Built-in Rust OCR engine or connect to Google Cloud Vision, AWS Textract, or Azure AI — your choice. PDFluent handles the PDF side either way.
use pdfluent::{Sdk, ocr::{OcrLayerOptions, HocrResult}};
use std::process::Command;
fn main() -> pdfluent::Result<()> {
let sdk = Sdk::new()?;
let doc = sdk.open("scanned_contract.pdf")?;
// Detect which pages are image-only (no text layer)
let scanned_pages: Vec<u32> = doc.pages()
.filter(|p| p.is_image_only())
.map(|p| p.index())
.collect();
println!("{} of {} pages are scanned", scanned_pages.len(), doc.page_count());
let mut builder = doc.add_ocr_layer();
for page_index in &scanned_pages {
// Extract the page as a 300 DPI PNG for OCR
let img = doc.render_page(*page_index, Default::default())?;
img.save(format!("/tmp/page_{}.png", page_index))?;
// Run Tesseract and get hOCR output
Command::new("tesseract")
.args([
&format!("/tmp/page_{}.png", page_index),
&format!("/tmp/page_{}", page_index),
"-l", "eng", "hocr",
])
.status()?;
let hocr = std::fs::read_to_string(
format!("/tmp/page_{}.hocr", page_index)
)?;
// Write invisible text overlay back into the page
let result = HocrResult::parse(&hocr)?;
builder.add_page(*page_index, result);
}
let opts = OcrLayerOptions::builder()
.text_rendering_mode(pdfluent::ocr::TextRenderingMode::Invisible)
.conform_to_pdfa2b(true)
.build();
let searchable = builder.finish(opts)?;
searchable.save("scanned_contract_searchable.pdf")?;
println!("Saved searchable PDF with {} OCR pages", scanned_pages.len());
Ok(())
}Run cargo add pdfluent to get started.
PDFluent ships with the ocrs engine: a pure-Rust OCR implementation that runs fully offline with no external process. It adds roughly 4 MB to the binary and is WASM-compatible. Good for on-premise deployments, air-gapped environments, and browser-side OCR.
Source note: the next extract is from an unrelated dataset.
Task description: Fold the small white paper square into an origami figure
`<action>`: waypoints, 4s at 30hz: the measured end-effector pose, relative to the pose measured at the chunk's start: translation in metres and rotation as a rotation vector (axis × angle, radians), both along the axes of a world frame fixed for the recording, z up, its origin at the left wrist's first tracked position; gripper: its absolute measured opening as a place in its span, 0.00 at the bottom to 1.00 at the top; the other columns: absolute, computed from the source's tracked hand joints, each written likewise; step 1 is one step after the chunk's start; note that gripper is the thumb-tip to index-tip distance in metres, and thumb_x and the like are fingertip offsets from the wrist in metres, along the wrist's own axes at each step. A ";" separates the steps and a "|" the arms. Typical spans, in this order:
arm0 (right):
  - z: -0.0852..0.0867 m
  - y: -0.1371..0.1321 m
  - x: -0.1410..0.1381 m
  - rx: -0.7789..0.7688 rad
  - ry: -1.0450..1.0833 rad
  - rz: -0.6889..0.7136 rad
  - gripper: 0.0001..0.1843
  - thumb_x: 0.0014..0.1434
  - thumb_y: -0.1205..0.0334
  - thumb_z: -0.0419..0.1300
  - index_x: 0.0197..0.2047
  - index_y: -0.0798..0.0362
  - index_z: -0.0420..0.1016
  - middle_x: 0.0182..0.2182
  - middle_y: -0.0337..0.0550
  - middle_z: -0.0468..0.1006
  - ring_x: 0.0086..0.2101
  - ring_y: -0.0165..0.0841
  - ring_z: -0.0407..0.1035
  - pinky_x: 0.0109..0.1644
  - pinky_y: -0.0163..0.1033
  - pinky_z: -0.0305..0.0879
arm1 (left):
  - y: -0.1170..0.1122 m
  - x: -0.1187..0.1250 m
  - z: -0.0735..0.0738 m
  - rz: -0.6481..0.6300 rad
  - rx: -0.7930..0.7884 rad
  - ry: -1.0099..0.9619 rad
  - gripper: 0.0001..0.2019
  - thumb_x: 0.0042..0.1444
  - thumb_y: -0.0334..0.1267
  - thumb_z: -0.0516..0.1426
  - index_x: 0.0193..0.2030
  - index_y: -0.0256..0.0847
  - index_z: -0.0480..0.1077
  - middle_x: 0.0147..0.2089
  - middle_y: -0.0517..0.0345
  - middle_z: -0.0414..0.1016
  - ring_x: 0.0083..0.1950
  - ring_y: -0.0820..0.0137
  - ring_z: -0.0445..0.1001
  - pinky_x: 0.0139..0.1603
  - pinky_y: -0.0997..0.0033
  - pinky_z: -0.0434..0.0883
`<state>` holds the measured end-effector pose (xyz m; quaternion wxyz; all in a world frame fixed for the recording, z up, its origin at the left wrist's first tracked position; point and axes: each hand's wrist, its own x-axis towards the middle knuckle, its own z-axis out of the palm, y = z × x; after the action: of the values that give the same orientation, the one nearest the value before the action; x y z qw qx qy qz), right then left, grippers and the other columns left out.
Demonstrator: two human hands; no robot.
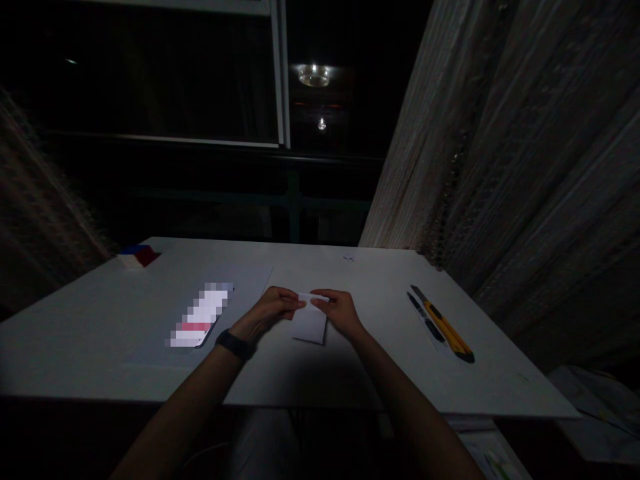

Swap the engine without changing your PDFluent code. Adapter crates are available for Google Cloud Vision, AWS Textract, and Azure AI Document Intelligence. Each implements the OcrEngine trait — one API, different accuracy and cost tradeoffs per adapter.
The built-in ocrs engine compiles to WASM. Run OCR in the browser, in Cloudflare Workers, or on embedded targets without a server round-trip or an external OCR binary dependency.
Identify pages that contain no text layer and consist entirely of raster images. The is_image_only() check examines the page content stream for text operators, skipping pages that already have a searchable layer to avoid redundant OCR work.
Render any page to a PNG or TIFF at a configurable DPI for input to an OCR engine. 300 DPI is the standard for OCR input quality. The render call is stateless and can be parallelized across pages using Rayon.
Write OCR results back as an invisible text layer (text rendering mode 3) precisely positioned over each word bounding box. The text is not visible when printing or viewing but is fully selectable, searchable, and copyable.
Parse hOCR output from Tesseract (and compatible engines) and ALTO XML output from ABBYY, Tesseract, and Transkribus. Both formats provide word-level bounding boxes that PDFluent maps to PDF coordinate space for the text overlay.
After adding the OCR text layer, optionally convert the output to PDF/A-2b for long-term archival. This is the required output format for scanned document workflows in many government and legal contexts.